▶ _What to work on_:
Nothing after the line containing "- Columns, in" belongs in the answer; write out exactly every line from the start of the material up to it, including it.

▶ _Dataset content_:
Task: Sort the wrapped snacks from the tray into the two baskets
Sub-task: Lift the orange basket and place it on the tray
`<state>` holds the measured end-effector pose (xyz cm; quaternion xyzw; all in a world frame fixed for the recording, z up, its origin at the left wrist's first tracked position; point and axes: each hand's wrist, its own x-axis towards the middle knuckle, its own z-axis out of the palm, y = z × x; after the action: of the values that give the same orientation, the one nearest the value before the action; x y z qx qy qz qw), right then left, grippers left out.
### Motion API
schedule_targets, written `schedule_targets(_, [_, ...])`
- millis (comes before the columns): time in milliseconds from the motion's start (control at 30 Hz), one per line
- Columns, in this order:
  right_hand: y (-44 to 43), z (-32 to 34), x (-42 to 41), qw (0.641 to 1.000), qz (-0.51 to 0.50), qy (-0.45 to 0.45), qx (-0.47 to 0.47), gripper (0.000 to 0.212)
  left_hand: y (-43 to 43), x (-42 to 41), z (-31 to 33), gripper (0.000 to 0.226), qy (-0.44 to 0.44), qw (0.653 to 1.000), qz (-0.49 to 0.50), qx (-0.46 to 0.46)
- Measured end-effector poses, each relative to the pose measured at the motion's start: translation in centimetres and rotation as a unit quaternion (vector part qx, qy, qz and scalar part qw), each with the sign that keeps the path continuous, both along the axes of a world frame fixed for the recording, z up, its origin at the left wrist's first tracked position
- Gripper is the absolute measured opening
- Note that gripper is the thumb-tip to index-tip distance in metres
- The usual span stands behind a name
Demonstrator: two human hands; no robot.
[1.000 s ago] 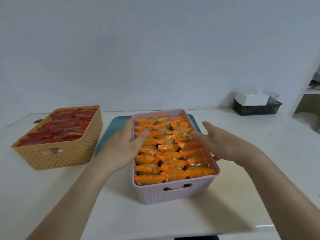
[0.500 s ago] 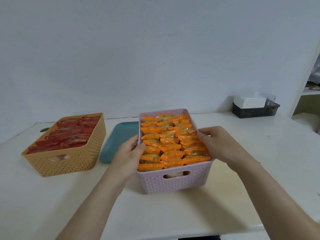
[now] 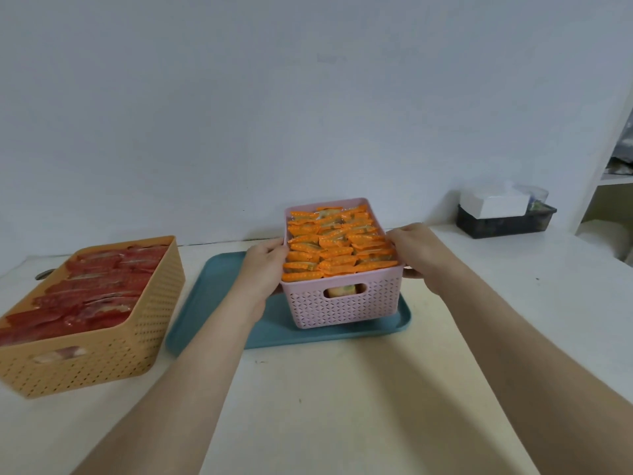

▶ _Answer space_:
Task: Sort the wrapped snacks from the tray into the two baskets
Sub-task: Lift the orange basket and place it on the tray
`<state>` holds the measured end-effector pose (xyz cm; quaternion xyzw; all in a world frame fixed for the recording, z up, its origin at the left wrist's first tracked position; point and axes: each hand's wrist, its own x-axis towards the middle knuckle, its own z-axis out of the palm, y = z × x; after the action: of the values that give the same orientation, the one nearest the value before the action; x y z qx qy qz qw), right then left, grippers left out.
### Motion API
schedule_targets, written `schedule_targets(_, [_, ...])`
- millis (comes before the columns): time in milliseconds from the motion's start (control at 30 Hz), one per line
- Columns, in this order:

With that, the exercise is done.